» The data
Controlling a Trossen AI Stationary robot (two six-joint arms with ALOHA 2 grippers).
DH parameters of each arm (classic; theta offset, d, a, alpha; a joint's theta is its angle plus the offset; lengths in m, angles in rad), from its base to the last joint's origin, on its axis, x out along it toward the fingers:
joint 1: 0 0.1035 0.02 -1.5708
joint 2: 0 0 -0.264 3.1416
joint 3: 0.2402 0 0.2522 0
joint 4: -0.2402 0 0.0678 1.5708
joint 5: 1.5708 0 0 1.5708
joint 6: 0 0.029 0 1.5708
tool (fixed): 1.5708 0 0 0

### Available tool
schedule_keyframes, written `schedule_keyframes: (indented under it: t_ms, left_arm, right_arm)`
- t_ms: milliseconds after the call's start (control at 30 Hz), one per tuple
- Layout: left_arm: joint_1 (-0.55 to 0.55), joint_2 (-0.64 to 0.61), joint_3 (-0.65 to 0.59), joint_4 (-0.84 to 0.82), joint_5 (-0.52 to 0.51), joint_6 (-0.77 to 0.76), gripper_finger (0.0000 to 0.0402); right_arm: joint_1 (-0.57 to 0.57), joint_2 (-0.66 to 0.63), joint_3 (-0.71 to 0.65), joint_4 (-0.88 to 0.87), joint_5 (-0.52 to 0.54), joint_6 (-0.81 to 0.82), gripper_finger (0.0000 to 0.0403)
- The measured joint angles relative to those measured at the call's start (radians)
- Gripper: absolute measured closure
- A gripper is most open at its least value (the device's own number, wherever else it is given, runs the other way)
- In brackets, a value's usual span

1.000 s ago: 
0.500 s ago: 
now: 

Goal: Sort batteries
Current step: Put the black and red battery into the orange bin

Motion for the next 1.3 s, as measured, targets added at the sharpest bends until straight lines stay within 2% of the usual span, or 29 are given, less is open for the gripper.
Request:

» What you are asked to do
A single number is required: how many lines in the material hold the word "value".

» Task output
2